In the records below, find each line with the word "Format" and copy it.

[Stored records]
• • • • •

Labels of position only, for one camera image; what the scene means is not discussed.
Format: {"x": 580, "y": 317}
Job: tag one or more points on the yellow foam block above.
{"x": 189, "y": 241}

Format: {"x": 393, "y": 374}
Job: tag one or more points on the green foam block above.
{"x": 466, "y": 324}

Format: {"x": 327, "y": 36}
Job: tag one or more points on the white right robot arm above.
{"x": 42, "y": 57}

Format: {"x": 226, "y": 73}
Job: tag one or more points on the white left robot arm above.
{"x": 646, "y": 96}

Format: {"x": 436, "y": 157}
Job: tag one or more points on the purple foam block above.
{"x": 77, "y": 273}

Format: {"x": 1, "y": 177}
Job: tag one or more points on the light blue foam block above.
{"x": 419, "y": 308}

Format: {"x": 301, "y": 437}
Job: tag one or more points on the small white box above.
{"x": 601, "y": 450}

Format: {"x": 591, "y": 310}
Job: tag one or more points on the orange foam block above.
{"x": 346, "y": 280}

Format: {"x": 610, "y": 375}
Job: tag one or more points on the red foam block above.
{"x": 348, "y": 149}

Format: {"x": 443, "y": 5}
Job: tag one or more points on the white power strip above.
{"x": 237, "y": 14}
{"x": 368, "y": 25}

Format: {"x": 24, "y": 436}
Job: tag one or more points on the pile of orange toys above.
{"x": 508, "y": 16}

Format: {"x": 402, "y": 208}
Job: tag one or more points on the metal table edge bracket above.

• • • • •

*Exercise solution*
Format: {"x": 580, "y": 317}
Format: {"x": 393, "y": 374}
Format: {"x": 327, "y": 36}
Format: {"x": 226, "y": 73}
Format: {"x": 436, "y": 157}
Format: {"x": 1, "y": 177}
Format: {"x": 301, "y": 437}
Format: {"x": 591, "y": 310}
Format: {"x": 610, "y": 375}
Format: {"x": 443, "y": 5}
Format: {"x": 24, "y": 436}
Format: {"x": 402, "y": 208}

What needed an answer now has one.